[Data items]
__________________________________________________

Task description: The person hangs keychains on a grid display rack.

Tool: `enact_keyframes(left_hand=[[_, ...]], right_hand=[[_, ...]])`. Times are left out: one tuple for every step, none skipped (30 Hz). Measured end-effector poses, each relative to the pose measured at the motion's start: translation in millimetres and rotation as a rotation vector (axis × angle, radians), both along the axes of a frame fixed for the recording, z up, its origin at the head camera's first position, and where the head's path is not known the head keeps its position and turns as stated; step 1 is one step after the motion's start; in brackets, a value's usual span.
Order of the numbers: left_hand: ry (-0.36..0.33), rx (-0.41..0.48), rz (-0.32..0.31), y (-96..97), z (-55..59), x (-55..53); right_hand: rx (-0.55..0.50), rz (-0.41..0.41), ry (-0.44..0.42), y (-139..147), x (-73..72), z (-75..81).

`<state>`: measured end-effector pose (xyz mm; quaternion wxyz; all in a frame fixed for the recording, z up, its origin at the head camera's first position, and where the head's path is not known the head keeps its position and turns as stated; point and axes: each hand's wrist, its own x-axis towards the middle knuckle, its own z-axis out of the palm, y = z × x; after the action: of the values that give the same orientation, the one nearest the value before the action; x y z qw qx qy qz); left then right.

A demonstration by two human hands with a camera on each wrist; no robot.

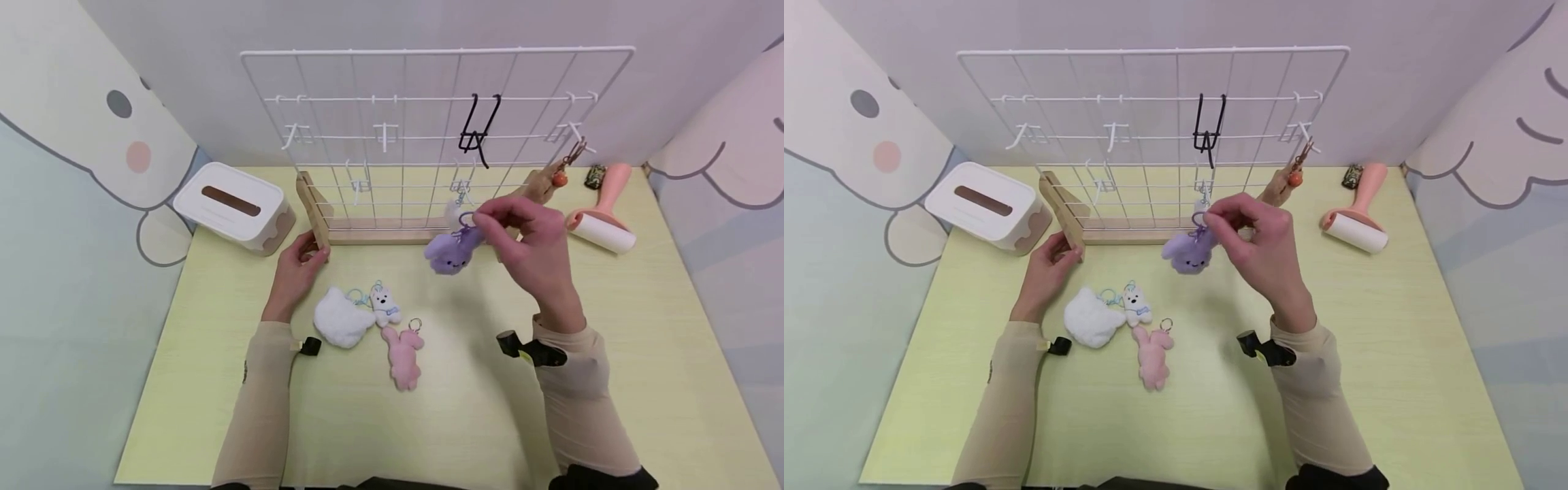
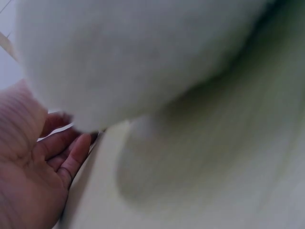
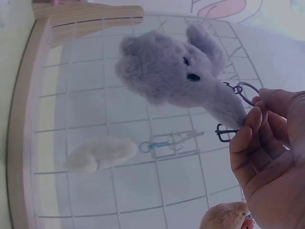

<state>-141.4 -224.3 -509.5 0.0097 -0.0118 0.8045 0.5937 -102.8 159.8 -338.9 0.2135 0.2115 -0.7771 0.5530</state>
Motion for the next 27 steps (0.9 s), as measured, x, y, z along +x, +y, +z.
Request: enact_keyframes(left_hand=[[-0.002, 0.002, 0.001, -0.3, -0.5, -0.3], [-0.004, 0.004, 0.002, -0.4, -0.8, -0.6], [-0.006, 0.003, 0.001, -0.4, -0.9, -0.7], [-0.008, 0.003, 0.000, -0.4, -1.3, -1.0], [-0.012, 0.006, -0.001, -0.5, -1.7, -1.1], [-0.022, 0.009, -0.003, -0.2, -1.3, -1.2], [-0.037, 0.011, -0.003, 1.1, 1.3, -1.0], [-0.047, 0.012, -0.004, 2.9, 6.9, 0.9], [-0.057, 0.015, -0.007, 4.6, 12.2, 2.5], [-0.067, 0.021, -0.008, 6.1, 17.3, 4.0], [-0.078, 0.025, -0.009, 7.8, 22.7, 5.5], [-0.088, 0.025, -0.010, 9.4, 28.3, 7.0], [-0.090, 0.023, -0.011, 10.7, 33.0, 8.6], [-0.088, 0.025, -0.012, 11.3, 35.6, 9.8], [-0.091, 0.028, -0.011, 11.2, 35.4, 9.7], [-0.092, 0.027, -0.012, 11.2, 35.7, 9.8], [-0.092, 0.024, -0.013, 11.2, 36.0, 9.8], [-0.092, 0.020, -0.014, 11.3, 36.2, 9.9], [-0.091, 0.018, -0.015, 11.2, 36.5, 9.9], [-0.089, 0.019, -0.015, 11.4, 36.9, 9.8], [-0.087, 0.019, -0.015, 11.4, 37.1, 9.7], [-0.084, 0.021, -0.015, 11.5, 37.3, 9.5], [-0.082, 0.023, -0.015, 11.6, 37.4, 9.4], [-0.079, 0.025, -0.015, 11.5, 37.4, 9.2], [-0.077, 0.029, -0.014, 11.3, 37.3, 9.2], [-0.077, 0.032, -0.014, 11.4, 37.3, 9.1], [-0.076, 0.031, -0.014, 11.2, 37.2, 9.3]], right_hand=[[-0.033, -0.005, 0.010, -1.4, -1.2, 4.7], [-0.065, -0.011, 0.022, -2.9, -2.3, 8.7], [-0.101, -0.020, 0.030, -4.5, -3.6, 12.1], [-0.133, -0.031, 0.040, -6.0, -5.0, 15.0], [-0.162, -0.047, 0.050, -7.3, -6.6, 17.3], [-0.196, -0.058, 0.057, -8.4, -8.3, 19.3], [-0.228, -0.070, 0.063, -9.6, -10.2, 21.0], [-0.263, -0.076, 0.068, -10.8, -12.3, 22.5], [-0.293, -0.083, 0.072, -11.7, -14.4, 23.8], [-0.323, -0.088, 0.075, -12.5, -16.5, 24.7], [-0.358, -0.086, 0.073, -13.2, -18.6, 25.3], [-0.384, -0.086, 0.070, -13.9, -20.5, 25.6], [-0.409, -0.085, 0.064, -14.5, -21.9, 25.4], [-0.431, -0.084, 0.053, -14.8, -23.3, 24.7], [-0.446, -0.086, 0.040, -15.0, -24.3, 23.6], [-0.461, -0.084, 0.025, -15.2, -25.0, 21.8], [-0.472, -0.081, 0.011, -15.3, -25.4, 19.8], [-0.469, -0.085, 0.001, -15.2, -25.6, 17.5], [-0.471, -0.085, -0.010, -15.1, -25.5, 15.2], [-0.474, -0.086, -0.018, -15.0, -25.3, 13.1], [-0.473, -0.089, -0.023, -14.9, -25.0, 11.1], [-0.474, -0.091, -0.026, -14.8, -24.5, 9.2], [-0.475, -0.094, -0.029, -14.7, -24.0, 7.8], [-0.468, -0.101, -0.031, -14.6, -23.6, 6.6], [-0.460, -0.108, -0.032, -14.5, -23.0, 5.5], [-0.447, -0.117, -0.031, -14.5, -22.3, 4.4], [-0.437, -0.126, -0.032, -14.4, -21.6, 3.0]])
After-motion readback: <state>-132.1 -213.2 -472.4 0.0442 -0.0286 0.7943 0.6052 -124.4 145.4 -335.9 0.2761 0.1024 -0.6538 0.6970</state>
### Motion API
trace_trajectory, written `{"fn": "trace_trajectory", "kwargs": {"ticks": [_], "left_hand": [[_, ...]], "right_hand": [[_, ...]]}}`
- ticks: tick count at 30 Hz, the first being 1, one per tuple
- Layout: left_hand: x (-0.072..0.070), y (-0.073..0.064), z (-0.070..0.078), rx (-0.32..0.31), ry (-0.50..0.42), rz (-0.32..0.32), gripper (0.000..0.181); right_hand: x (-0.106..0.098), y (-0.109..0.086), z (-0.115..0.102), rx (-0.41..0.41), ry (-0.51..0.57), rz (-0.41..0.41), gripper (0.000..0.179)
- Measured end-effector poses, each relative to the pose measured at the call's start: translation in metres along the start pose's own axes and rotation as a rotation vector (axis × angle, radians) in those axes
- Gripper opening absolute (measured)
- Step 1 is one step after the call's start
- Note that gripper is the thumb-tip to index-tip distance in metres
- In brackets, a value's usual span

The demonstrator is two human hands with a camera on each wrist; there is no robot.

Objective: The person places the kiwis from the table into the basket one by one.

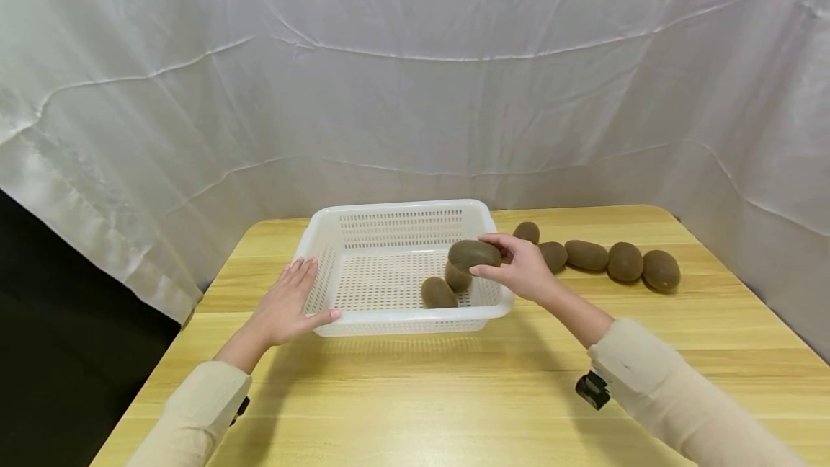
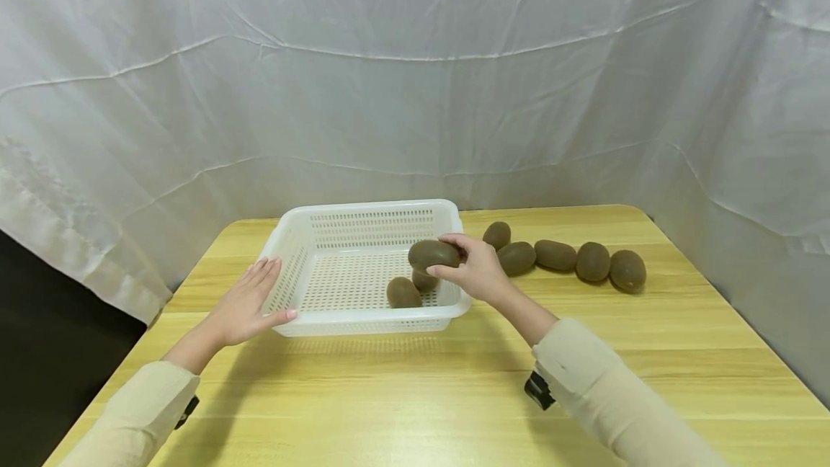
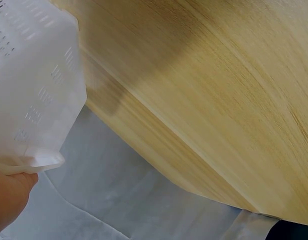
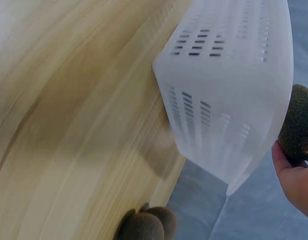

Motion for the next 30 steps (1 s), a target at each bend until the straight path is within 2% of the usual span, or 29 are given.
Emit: {"fn": "trace_trajectory", "kwargs": {"ticks": [6,15,25,30], "left_hand": [[0.000,-0.001,0.000,-0.001,0.003,0.003,0.097],[-0.001,-0.001,0.000,-0.004,-0.001,0.000,0.097],[0.000,-0.002,-0.001,-0.007,-0.002,0.009,0.097],[0.000,-0.001,0.000,-0.007,-0.005,0.008,0.097]], "right_hand": [[0.015,0.004,-0.007,-0.016,-0.018,-0.012,0.053],[0.035,0.009,-0.017,-0.046,0.052,-0.049,0.053],[0.059,0.020,-0.017,-0.053,0.066,-0.151,0.049],[0.067,0.026,-0.015,-0.051,0.023,-0.179,0.045]]}}
Point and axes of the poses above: each hand's wrist, its own y-axis towards the middle knuckle, its own x-axis out of the palm, z = x × y, the point moved 5 cm from there along y, towards the middle knuckle, and after that the axes turned 2 degrees about z, right-handed, at the moved point
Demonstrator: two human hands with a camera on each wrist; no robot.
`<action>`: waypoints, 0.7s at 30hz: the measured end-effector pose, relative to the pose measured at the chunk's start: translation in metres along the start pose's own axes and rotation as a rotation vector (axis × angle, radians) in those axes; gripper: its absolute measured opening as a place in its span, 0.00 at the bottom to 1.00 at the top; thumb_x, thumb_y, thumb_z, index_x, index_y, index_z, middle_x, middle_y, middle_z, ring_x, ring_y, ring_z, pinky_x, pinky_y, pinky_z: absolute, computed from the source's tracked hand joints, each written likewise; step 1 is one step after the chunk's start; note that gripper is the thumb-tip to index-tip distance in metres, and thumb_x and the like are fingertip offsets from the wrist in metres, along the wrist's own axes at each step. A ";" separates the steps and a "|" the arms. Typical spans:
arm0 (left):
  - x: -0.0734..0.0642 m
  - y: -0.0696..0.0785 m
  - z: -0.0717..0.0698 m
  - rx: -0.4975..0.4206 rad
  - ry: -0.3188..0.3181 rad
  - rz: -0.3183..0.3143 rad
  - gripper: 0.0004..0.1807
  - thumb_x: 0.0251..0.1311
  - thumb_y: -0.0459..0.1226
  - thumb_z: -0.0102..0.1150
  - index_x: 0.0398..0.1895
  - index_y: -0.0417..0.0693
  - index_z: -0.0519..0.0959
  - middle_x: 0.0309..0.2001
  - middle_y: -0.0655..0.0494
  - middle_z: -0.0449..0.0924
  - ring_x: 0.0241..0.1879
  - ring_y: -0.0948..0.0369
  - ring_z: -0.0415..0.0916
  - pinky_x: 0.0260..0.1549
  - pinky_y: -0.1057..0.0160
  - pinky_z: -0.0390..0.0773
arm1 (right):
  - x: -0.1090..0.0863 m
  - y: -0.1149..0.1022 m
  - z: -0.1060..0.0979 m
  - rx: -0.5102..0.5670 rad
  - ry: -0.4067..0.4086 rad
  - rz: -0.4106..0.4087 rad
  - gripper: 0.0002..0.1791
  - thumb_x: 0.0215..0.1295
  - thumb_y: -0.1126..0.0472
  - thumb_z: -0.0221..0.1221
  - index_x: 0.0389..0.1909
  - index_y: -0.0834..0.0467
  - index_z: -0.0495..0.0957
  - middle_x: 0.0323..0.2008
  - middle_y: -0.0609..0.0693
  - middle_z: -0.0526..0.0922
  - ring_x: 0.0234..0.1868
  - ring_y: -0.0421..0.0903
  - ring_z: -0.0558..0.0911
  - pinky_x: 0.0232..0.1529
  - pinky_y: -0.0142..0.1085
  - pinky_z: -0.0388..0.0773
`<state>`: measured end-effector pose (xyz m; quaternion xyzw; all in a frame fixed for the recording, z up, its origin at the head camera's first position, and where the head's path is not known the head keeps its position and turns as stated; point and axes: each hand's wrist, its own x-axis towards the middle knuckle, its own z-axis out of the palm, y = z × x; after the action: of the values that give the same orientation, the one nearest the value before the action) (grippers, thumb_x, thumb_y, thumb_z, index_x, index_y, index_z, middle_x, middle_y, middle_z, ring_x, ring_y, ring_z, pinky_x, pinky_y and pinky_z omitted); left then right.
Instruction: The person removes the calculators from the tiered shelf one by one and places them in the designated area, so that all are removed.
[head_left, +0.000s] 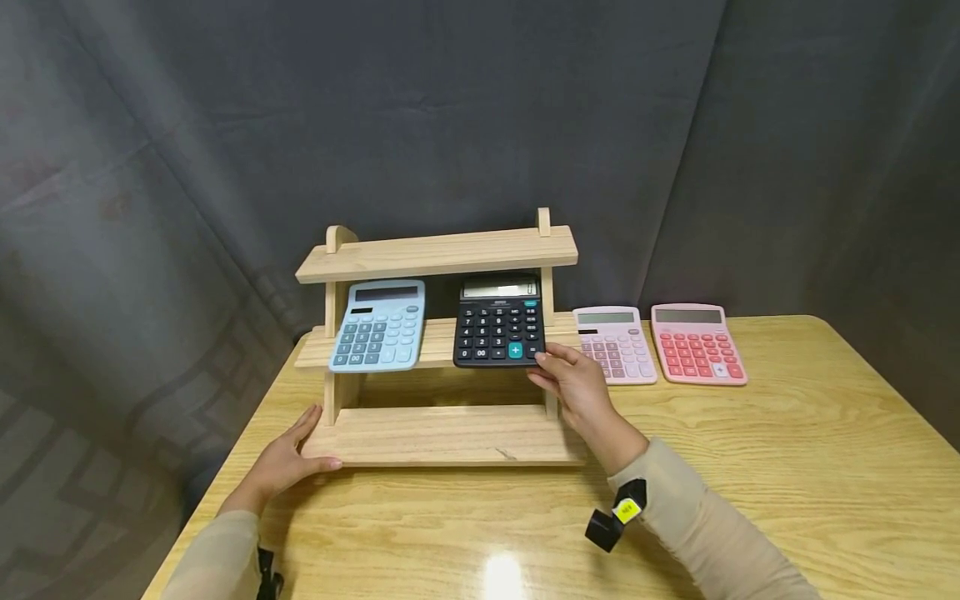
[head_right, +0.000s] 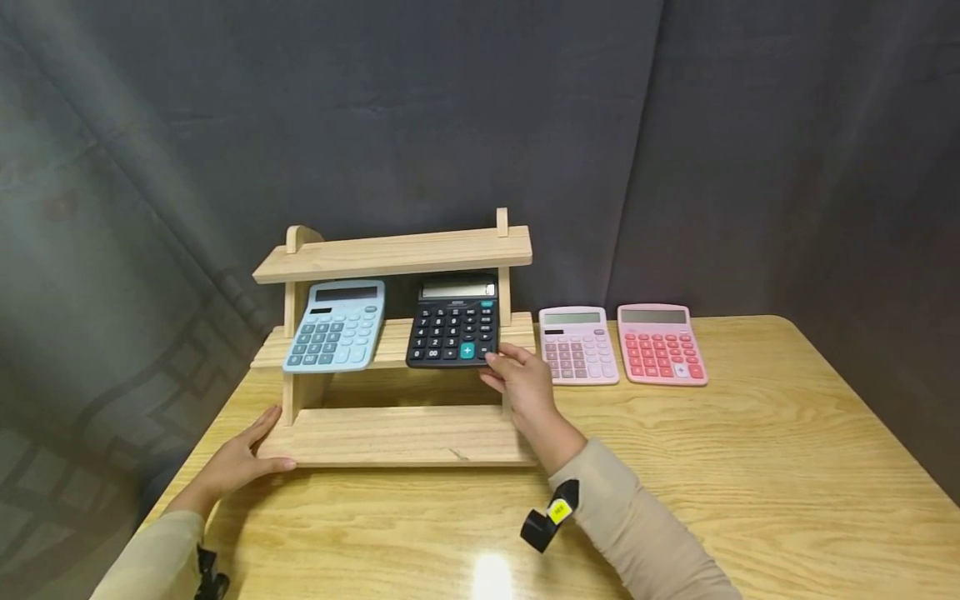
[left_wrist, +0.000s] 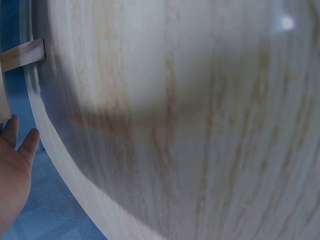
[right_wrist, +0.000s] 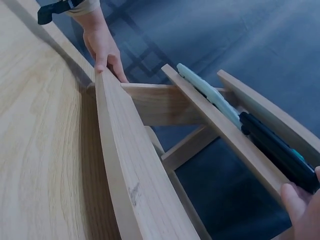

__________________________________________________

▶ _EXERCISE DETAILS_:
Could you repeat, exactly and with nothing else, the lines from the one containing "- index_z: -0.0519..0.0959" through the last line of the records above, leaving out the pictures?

▶ _RESPONSE FOR THIS EXERCISE_:
  - index_z: -0.0519..0.0959
  - middle_x: 0.0309..0.2001
  - middle_y: -0.0655..0.0494
  - middle_z: -0.0449..0.0924
  - ring_x: 0.0241..0.1879
  - ring_y: -0.0948..0.0369
  - ring_z: -0.0415..0.0916
  - pinky_x: 0.0260..0.1549
  - pinky_y: -0.1057..0.0160
  - pinky_z: -0.0390..0.0773
arm1 (right):
  - x: -0.1090..0.0863 m
  - y: -0.1149..0.1022 m
  - z: -0.1060..0.0979 m
  - rx: -0.5102..0.5670 rad
  - ry: -0.4067..0.4086 rad
  - rz: -0.4106..0.4087 rad
  - gripper: 0.0002..0.1791
  - thumb_x: 0.0215..0.1295
  - thumb_y: -0.1126..0.0472
  - thumb_z: -0.0221..0.1221
  - index_x: 0.0389..0.1909
  - index_y: -0.0834..0.0467
  - index_z: -0.0495..0.0957
  - middle_x: 0.0323..0.2008
  - middle_y: -0.0609..0.0693
  - middle_z: -0.0526..0.0922
  - ring_x: 0.0234..0.1868
  - ring_y: -0.0421..0.0903
  - ring_z: -0.0558..0.0911
  - pinky_x: 0.0232..0.1529
  - pinky_y: -0.0142..0.1085
  - pinky_z: -0.0388..0.0773
`<state>`: measured end-effector pose (xyz m; quaternion xyzw; all in a frame fixed for the recording, z up, its origin at the head camera's first position, and where the head's path is not known the head keeps its position and turns as stated; point and axes: each hand's wrist, its own x-axis towards the middle knuckle, its own z-axis out of the palm, y = z × x; after the action: of the values that give the same orientation, the one nearest the value before the action) (grippers, thumb_x, thumb_y, thumb_z, index_x, index_y, index_z, middle_x, middle_y, middle_z, ring_x, ring_y, ring_z, pinky_x, pinky_y and pinky_z omitted); left then right.
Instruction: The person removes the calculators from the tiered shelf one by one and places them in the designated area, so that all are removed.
[head_left, +0.000s] 
[head_right, +0.000s] 
[left_wrist, +0.000s] 
[right_wrist, +0.000s] 

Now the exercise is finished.